OBJECTIVE: To develop a novel prenatal assay based on selective analysis of cell-free DNA in maternal blood for evaluation of fetal Trisomy 21 (T21) and Trisomy 18 (T18). METHODS: Two hundred ninety-eight pregnancies, including 39 T21 and seven T18 confirmed fetal aneuploidies, were analyzed using a novel, highly multiplexed assay, termed digital analysis of selected regions (DANSR™). Cell-free DNA from maternal blood samples was analyzed using DANSR assays for loci on chromosomes 21 and 18. Products from 96 separate patients were pooled and sequenced together.
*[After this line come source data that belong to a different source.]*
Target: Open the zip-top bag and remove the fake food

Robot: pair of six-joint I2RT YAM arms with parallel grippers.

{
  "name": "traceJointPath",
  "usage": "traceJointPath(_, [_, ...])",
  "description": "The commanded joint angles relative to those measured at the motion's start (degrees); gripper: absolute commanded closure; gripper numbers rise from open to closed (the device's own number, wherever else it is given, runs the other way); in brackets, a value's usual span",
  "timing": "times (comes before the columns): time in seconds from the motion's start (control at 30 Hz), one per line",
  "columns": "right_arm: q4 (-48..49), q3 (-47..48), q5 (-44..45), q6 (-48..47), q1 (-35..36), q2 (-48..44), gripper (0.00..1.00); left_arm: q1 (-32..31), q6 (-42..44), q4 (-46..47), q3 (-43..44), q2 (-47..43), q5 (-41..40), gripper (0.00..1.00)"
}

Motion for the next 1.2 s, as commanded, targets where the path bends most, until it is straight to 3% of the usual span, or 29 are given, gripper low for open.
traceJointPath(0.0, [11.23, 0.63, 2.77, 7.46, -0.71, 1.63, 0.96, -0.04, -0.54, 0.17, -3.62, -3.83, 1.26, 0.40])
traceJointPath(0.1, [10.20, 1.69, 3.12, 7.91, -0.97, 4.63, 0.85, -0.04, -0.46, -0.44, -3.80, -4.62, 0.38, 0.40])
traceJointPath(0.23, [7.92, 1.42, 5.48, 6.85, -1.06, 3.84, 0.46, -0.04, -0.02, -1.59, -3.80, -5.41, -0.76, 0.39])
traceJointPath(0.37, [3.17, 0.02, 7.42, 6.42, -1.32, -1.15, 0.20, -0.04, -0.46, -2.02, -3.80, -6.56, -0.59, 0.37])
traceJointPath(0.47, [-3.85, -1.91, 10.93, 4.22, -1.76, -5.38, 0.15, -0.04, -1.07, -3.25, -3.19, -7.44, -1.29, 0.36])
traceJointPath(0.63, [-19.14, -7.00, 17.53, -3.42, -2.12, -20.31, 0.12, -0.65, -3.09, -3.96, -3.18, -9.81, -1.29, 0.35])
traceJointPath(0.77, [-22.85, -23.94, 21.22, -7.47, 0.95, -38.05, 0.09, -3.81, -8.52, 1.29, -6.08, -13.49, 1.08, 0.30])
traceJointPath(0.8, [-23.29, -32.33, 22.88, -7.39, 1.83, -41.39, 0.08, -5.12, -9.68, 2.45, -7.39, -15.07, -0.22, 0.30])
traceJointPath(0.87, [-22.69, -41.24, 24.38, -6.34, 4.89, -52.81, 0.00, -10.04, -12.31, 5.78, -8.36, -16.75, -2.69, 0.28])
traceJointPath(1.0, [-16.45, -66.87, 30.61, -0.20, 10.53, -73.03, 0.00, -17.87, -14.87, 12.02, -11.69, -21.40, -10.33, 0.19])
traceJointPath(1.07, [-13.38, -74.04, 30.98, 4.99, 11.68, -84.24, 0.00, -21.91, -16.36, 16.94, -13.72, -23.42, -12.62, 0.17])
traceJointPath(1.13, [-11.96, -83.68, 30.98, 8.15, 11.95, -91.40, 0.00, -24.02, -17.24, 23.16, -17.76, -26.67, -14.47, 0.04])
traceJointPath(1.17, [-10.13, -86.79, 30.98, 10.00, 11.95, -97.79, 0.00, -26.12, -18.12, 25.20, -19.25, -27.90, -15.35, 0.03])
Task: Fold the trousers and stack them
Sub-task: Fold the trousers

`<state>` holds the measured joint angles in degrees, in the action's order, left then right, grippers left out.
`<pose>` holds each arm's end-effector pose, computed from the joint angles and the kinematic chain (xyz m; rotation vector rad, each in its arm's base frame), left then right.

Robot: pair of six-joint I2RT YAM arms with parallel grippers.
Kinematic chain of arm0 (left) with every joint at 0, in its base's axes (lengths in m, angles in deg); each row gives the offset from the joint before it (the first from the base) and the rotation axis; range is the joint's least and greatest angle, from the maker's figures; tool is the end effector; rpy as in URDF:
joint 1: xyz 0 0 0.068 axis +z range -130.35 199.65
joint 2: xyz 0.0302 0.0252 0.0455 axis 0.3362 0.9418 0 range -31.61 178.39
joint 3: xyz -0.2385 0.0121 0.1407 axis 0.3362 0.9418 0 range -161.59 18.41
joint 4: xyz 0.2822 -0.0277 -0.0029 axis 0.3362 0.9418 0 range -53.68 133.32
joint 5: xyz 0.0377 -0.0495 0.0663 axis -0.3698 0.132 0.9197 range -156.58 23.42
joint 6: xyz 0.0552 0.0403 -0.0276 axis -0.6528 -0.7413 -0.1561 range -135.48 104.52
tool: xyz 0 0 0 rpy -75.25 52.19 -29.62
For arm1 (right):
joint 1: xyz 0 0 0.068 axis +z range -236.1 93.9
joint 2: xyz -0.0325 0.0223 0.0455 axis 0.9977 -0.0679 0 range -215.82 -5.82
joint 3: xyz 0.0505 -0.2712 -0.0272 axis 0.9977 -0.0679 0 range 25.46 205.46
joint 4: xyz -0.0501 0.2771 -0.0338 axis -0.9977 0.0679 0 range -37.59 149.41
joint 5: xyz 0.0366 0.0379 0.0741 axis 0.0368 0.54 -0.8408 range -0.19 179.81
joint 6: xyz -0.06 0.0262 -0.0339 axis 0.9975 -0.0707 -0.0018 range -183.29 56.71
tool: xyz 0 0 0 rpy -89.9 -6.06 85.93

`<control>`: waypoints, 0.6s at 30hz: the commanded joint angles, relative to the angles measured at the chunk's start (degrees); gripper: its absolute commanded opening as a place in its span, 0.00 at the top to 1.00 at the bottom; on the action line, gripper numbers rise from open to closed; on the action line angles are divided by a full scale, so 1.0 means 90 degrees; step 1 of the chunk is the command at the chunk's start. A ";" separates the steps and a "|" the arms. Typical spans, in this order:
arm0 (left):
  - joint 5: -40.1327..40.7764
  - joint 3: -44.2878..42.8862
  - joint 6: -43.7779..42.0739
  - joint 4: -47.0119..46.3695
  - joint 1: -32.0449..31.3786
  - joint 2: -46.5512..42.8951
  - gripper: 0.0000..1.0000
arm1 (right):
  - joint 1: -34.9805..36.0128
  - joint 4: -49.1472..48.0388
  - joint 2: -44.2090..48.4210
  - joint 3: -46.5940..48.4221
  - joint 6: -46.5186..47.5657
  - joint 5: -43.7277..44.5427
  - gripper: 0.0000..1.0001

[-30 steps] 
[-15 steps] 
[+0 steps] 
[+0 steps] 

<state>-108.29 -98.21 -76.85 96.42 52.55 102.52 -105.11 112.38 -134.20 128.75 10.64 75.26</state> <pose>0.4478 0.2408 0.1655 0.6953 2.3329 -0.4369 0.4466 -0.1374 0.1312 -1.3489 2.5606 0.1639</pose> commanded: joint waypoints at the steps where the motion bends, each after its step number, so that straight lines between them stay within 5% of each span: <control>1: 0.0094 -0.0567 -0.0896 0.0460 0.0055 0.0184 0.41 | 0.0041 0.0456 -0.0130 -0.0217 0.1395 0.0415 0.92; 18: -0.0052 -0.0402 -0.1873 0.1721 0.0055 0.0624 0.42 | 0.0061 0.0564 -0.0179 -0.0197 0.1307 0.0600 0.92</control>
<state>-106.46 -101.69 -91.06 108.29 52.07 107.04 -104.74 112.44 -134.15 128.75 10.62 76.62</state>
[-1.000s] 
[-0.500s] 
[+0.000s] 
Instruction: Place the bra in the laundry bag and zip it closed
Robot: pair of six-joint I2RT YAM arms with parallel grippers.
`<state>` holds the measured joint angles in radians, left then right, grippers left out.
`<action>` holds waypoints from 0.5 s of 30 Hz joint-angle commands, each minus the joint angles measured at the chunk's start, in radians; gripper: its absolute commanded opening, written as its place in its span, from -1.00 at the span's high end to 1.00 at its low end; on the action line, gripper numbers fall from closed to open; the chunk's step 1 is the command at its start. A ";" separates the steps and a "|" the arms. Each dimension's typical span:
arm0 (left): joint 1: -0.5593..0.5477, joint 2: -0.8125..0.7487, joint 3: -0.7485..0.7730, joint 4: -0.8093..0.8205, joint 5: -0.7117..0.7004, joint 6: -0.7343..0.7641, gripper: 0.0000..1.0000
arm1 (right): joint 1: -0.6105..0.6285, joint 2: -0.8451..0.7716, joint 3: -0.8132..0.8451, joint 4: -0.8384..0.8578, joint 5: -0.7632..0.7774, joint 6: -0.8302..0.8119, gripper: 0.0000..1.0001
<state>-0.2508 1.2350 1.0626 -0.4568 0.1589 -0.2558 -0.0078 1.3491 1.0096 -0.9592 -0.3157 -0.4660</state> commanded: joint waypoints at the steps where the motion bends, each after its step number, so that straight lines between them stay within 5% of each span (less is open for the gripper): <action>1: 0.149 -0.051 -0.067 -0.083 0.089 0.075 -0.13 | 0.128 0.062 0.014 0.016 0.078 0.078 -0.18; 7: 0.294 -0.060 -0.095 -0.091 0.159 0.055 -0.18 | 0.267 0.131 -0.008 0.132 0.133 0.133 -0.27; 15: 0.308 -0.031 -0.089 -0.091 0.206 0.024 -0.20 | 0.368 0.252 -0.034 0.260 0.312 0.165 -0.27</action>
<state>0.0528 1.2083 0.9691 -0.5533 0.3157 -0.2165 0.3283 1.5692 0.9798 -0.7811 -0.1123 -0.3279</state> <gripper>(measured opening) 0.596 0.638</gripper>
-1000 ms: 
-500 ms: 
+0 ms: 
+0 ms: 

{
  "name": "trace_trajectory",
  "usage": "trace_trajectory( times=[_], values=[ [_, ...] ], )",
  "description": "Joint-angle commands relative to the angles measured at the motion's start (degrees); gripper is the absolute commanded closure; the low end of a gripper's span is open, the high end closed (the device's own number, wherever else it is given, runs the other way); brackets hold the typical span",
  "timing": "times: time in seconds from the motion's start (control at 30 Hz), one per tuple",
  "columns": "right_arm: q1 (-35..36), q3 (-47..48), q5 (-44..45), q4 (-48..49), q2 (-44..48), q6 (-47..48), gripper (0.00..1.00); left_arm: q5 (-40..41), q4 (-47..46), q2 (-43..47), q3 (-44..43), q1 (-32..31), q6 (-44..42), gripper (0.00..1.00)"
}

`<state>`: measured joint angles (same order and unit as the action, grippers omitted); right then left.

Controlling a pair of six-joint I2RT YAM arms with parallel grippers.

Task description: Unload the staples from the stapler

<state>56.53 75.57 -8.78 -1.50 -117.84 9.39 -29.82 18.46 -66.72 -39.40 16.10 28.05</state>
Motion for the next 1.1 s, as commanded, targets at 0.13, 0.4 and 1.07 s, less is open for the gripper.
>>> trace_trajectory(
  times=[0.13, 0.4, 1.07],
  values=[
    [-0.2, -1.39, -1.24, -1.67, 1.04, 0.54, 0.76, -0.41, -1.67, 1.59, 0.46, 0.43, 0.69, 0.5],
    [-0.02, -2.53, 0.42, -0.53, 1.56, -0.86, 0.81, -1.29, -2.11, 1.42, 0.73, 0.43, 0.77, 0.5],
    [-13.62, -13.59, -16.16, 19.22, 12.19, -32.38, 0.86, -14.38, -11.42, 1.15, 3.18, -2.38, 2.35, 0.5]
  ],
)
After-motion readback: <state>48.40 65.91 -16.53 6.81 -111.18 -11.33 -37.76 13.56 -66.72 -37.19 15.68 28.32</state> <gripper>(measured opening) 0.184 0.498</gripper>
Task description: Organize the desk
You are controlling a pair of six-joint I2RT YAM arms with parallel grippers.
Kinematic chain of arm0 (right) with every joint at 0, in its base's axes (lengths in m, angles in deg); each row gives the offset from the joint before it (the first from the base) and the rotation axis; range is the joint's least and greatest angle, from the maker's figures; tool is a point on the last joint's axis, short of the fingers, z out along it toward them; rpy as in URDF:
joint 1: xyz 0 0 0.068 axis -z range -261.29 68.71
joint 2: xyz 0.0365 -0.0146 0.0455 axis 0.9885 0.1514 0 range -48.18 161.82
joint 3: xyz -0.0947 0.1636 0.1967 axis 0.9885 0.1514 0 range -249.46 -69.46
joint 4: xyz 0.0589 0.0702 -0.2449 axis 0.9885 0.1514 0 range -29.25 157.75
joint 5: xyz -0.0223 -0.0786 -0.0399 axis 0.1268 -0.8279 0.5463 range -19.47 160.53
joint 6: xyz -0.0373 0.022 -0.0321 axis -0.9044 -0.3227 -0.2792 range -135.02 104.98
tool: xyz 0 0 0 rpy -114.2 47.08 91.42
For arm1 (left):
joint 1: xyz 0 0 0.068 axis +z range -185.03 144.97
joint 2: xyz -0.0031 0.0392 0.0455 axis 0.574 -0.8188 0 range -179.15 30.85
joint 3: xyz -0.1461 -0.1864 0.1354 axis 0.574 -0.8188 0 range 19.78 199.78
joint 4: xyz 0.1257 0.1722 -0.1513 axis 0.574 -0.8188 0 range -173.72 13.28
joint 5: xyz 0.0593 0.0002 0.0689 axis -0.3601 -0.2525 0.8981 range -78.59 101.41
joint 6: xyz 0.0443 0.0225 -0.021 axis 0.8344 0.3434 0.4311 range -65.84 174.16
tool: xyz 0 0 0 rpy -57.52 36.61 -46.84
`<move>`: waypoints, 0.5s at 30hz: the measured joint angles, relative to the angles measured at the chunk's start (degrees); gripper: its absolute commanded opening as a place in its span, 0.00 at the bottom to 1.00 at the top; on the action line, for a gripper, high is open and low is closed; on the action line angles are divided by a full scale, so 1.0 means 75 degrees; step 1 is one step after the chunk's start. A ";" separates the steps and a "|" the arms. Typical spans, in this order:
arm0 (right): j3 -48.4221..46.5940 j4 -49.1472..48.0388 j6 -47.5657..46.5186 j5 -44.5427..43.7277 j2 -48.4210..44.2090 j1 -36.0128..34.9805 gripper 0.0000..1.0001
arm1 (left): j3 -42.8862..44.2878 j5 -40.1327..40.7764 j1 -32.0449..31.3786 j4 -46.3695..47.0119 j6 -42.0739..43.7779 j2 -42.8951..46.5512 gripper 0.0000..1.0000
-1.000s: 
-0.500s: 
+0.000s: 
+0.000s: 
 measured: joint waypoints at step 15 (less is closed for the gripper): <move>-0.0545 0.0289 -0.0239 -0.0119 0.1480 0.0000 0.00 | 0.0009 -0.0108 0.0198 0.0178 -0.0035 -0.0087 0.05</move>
A standard Z-test of chromosomal proportions was used to distinguish aneuploid samples from average-risk pregnancy samples. DANSR aneuploidy discrimination was evaluated at various sequence depths. RESULTS: At the lowest sequencing depth, corresponding to 204,000 sequencing counts per sample, average-risk cases where distinguished from T21 and T18 cases, with Z statistics for all cases exceeding 3.6. Increasing the sequencing depth to 410,000 counts per sample substantially improved separation of aneuploid and average-risk cases. A further increase to 620,000 counts per sample resulted in only marginal improvement. This depth of sequencing represents less than 5% of that required by massively parallel shotgun sequencing approaches. CONCLUSION: Digital analysis of selected regions enables highly accurate, cost efficient, and scalable noninvasive fetal aneuploidy assessment.


Subject(s)
DNA/blood , Down Syndrome/diagnosis , Pregnancy Complications/diagnosis , Pregnancy/blood , Prenatal Diagnosis/methods , Trisomy/diagnosis , Adult , Chromosomes, Human, Pair 18/genetics , Chromosomes, Human, Pair 21/genetics , Cost-Benefit Analysis , Down Syndrome/blood , Down Syndrome/genetics , Female , Fetus , Genetic Testing/methods , Humans , Image Processing, Computer-Assisted , Pregnancy Complications/genetics , Prenatal Diagnosis/economics , Prospective Studies , Reproducibility of Results , Trisomy/genetics
SELECTION OF CITATIONS
SEARCH DETAIL
...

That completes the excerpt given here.